- [WHAT THE EXERCISE ASKS]:
Copy each entry below exactly.

Source data
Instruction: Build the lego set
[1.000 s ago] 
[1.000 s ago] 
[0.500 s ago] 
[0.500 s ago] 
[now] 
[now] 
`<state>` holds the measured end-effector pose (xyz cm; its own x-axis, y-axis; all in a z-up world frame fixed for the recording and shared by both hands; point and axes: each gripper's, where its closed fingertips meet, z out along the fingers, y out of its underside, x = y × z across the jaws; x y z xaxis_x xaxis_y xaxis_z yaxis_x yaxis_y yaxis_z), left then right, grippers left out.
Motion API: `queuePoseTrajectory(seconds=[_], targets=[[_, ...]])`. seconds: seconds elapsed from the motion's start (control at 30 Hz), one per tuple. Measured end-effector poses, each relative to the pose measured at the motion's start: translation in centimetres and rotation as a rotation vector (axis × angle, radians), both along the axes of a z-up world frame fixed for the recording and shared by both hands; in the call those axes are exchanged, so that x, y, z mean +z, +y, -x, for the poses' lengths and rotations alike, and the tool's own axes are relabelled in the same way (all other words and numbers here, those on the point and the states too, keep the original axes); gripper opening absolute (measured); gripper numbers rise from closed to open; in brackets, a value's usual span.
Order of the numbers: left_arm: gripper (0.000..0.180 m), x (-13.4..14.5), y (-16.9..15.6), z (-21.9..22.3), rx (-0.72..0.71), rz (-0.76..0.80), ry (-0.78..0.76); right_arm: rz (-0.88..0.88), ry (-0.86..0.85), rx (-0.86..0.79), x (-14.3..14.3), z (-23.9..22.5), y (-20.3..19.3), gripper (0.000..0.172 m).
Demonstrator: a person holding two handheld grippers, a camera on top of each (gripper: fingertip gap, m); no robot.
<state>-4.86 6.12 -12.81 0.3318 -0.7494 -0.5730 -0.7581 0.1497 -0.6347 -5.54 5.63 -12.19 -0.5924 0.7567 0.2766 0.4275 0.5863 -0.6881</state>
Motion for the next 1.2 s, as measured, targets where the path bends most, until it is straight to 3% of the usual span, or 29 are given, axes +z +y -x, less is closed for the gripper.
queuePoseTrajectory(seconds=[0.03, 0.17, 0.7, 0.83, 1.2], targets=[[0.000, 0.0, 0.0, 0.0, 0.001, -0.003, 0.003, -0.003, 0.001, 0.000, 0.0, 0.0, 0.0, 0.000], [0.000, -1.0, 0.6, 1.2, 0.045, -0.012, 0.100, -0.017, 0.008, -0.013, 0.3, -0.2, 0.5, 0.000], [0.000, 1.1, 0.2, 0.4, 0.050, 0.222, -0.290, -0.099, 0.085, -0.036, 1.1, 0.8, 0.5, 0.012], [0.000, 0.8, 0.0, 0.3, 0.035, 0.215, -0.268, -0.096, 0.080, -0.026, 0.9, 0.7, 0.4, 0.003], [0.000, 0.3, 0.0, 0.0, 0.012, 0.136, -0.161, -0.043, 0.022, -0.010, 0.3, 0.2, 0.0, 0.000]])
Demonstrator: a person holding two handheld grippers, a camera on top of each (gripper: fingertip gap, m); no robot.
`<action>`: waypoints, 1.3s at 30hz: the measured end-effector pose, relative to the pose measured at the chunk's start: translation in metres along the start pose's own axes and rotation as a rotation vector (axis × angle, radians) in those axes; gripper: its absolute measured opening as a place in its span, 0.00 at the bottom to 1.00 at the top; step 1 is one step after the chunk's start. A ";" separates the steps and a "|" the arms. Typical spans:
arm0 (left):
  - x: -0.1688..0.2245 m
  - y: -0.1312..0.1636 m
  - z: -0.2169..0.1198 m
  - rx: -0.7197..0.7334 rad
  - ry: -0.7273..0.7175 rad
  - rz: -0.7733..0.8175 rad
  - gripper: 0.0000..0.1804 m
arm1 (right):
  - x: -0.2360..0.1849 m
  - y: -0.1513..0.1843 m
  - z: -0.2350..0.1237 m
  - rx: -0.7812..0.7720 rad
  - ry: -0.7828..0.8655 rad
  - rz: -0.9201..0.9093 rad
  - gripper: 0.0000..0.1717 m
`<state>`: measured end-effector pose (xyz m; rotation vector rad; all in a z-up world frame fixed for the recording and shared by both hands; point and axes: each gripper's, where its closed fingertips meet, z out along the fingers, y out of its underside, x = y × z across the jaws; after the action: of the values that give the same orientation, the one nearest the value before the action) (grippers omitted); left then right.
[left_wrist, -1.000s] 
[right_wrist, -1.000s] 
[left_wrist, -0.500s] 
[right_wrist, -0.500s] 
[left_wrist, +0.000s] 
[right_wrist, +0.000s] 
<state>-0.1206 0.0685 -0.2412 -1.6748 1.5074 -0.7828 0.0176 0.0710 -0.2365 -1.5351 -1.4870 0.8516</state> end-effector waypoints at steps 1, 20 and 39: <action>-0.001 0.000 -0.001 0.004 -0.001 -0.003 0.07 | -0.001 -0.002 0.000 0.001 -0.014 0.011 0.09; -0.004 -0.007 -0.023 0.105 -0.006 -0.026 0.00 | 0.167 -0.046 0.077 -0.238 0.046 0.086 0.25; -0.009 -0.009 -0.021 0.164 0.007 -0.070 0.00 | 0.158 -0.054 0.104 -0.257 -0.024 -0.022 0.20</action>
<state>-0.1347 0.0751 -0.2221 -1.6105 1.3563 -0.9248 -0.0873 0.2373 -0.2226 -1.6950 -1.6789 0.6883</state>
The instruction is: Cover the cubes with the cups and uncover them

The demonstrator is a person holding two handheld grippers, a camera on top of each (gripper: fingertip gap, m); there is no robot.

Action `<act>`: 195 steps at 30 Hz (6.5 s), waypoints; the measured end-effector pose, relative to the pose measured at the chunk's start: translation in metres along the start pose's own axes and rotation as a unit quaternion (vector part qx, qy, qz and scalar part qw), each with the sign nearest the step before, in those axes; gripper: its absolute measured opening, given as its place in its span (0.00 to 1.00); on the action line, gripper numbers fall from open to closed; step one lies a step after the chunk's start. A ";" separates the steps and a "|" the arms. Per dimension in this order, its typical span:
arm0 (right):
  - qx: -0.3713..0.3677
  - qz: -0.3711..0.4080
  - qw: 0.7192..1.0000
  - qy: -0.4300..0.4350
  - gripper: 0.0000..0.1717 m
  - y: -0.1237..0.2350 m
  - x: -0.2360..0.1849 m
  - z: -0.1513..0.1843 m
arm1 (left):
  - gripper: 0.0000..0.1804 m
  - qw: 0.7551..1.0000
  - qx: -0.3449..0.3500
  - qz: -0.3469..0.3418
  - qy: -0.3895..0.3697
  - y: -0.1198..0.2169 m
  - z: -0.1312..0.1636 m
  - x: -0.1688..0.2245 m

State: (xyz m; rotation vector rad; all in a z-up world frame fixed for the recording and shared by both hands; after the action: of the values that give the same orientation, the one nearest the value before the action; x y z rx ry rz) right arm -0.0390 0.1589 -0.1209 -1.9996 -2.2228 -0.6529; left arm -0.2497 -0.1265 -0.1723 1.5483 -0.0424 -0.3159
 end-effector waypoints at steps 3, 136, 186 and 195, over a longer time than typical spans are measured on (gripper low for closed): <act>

- [RESPONSE]:
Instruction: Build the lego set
[1.000 s ago] 
[1.000 s ago] 
[0.500 s ago] 
[0.500 s ago] 
[now] 
[now] 
`<state>` holds the measured end-effector pose (xyz cm; its own x-axis, y-axis; all in a z-up world frame fixed for the recording and shared by both hands; point and axes: each gripper's, where its closed fingertips meet, z out along the fingers, y out of its underside, x = y × z across the jaws; x y z xaxis_x xaxis_y xaxis_z yaxis_x yaxis_y yaxis_z), left then right, grippers left out.
Motion API: `queuePoseTrajectory(seconds=[_], targets=[[_, ...]])`. seconds: seconds elapsed from the motion's start (control at 30 Hz), one per tuple. Measured end-effector poses, each relative to the pose measured at the motion's start: translation in centimetres and rotation as a rotation vector (axis × angle, radians), both along the axes of a z-up world frame fixed for the recording and shared by both hands; in the call those axes are exchanged, so that x, y, z mean +z, +y, -x, for the poses' lengths and rotations alike, and the tool's own axes are relabelled in the same way (all other words and numbers here, those on the point and the states too, keep the original axes); gripper opening absolute (measured); gripper numbers rise from closed to open; in brackets, a value's usual span.
Order of the numbers: left_arm: gripper (0.000..0.180 m), x (-13.4..14.5), y (-16.9..15.6), z (-21.9..22.3), rx (-0.72..0.71), rz (-0.76..0.80), ry (-0.78..0.76); right_arm: rz (-0.88..0.88), ry (-0.86..0.85), rx (-0.86..0.79), x (-14.3..14.3), z (-23.9..22.5), y (-20.3..19.3), gripper (0.000..0.172 m).
Demonstrator: a person holding two handheld grippers, a camera on top of each (gripper: fingertip gap, m); no robot.
<state>-4.86 6.12 -12.81 0.3318 -0.7494 -0.5730 -0.7581 0.1497 -0.6347 -5.54 5.63 -12.19 -0.5924 0.7567 0.2766 0.4275 0.5863 -0.6881</state>
Motion for the next 1.2 s, as measured, targets where the path bends most, until it is straight to 3% of the usual span, or 29 are given, axes +z +y -x, less is closed for the gripper.
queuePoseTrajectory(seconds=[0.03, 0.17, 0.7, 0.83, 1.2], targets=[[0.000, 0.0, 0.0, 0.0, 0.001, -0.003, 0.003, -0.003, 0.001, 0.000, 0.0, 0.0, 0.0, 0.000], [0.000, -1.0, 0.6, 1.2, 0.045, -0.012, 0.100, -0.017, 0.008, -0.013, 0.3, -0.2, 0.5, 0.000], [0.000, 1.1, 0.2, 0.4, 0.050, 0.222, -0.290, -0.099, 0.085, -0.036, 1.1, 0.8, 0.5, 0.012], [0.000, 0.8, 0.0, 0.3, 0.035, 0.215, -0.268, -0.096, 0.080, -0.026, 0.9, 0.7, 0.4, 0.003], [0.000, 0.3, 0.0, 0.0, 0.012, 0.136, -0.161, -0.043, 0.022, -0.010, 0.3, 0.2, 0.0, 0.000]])
Demonstrator: a person holding two handheld grippers, a camera on top of each (gripper: fingertip gap, m); no robot.
`<action>`: waypoints, 1.3s at 30hz: the measured end-effector pose, relative to the pose measured at the chunk's start: translation in metres along the start pose's own axes and rotation as a rotation vector (axis × angle, radians) in those axes; gripper: its absolute measured opening as a place in its span, 0.00 at the bottom to 1.00 at the top; step 1 is one step after the chunk's start. A ";" separates the steps and a "|" the arms. Typical spans:
arm0 (left):
  - x: -0.1688..0.2245 m
  - y: -0.1312..0.1636 m
  - z: -0.2169..0.1198 m
  - rx: -0.7197..0.7334 rad
  - ry: -0.7273..0.7175 rad
  - rz: -0.7733..0.8175 rad
  - gripper: 0.0000..0.1804 m
arm1 (right):
  - x: -0.2360..0.1849 m
  - y: -0.1513..0.1843 m
  - z: -0.2350..0.1237 m
  - rx: -0.7812..0.7720 rad
  - ry: -0.7828..0.8655 rad
  - rz: -0.9201..0.9093 rad
  - gripper: 0.0000..0.1717 m
`<state>`: measured end-effector pose (xyz m; rotation vector rad; all in a z-up world frame fixed for the recording and shared by both hands; point and axes: each gripper's, where its closed fingertips meet, z out along the fingers, y out of its underside, x = y × z across the jaws; after the action: of the values that give the same orientation, the one nearest the value before the action) (grippers omitted); left then right.
[left_wrist, -1.000s] 
[right_wrist, -1.000s] 
[left_wrist, -0.500s] 
[right_wrist, -0.500s] 
[left_wrist, +0.000s] 
[right_wrist, +0.000s] 
<state>-0.1206 0.0685 -0.2412 -1.6748 1.5074 -0.7828 0.0176 0.0710 -0.2365 -1.5351 -1.4870 0.8516</state> end-effector waypoints at steps 1, 20 and 39: <action>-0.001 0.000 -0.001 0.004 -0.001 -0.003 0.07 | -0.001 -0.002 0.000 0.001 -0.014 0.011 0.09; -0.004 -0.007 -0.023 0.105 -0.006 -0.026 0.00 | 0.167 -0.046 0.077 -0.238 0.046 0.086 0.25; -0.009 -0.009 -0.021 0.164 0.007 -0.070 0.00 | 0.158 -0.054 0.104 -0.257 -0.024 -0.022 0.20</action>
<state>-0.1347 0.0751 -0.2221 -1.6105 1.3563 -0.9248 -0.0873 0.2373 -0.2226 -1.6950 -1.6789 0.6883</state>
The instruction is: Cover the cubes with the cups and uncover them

The demonstrator is a person holding two handheld grippers, a camera on top of each (gripper: fingertip gap, m); there is no robot.

Action `<act>`: 195 steps at 30 Hz (6.5 s), waypoints; the measured end-effector pose, relative to the pose measured at the chunk's start: translation in metres along the start pose's own axes and rotation as a unit quaternion (vector part qx, qy, qz and scalar part qw), each with the sign nearest the step before, in those axes; gripper: its absolute measured opening, given as its place in its span (0.00 to 1.00); on the action line, gripper numbers fall from open to closed; step one lies a step after the chunk's start. A ";" separates the steps and a "|" the arms. Per dimension in this order, its typical span:
arm0 (right):
  - qx: -0.3713..0.3677
  - qz: -0.3711..0.4080
  - qw: 0.7192..1.0000
  - qy: -0.4300..0.4350
  - gripper: 0.0000..0.1717 m
  - y: -0.1237..0.2350 m
  - x: -0.2360..0.1849 m
  - z: -0.1513..0.1843 m
arm1 (left):
  - gripper: 0.0000..0.1804 m
  - qw: 0.7551..1.0000
  - qx: -0.3449..0.3500
  - qz: -0.3469..0.3418
  - qy: -0.3895..0.3697
  - y: -0.1198..0.2169 m
  - z: -0.1312..0.1636 m
  - x: -0.1688..0.2245 m

State: (xyz m; rotation vector rad; all in a z-up world frame fixed for the recording and shared by both hands; after the action: of the values that give the same orientation, the one nearest the value before the action; x y z rx ry rz) right arm -0.0390 0.1589 -0.1209 -1.9996 -2.2228 -0.6529; left arm -0.2497 -0.1265 -0.1723 1.5483 -0.0424 -0.3159
 end-effector waypoints at steps 3, 136, 186 and 195, over a longer time than typical spans are measured on (gripper low for closed): <act>

Work on the exercise is now finished.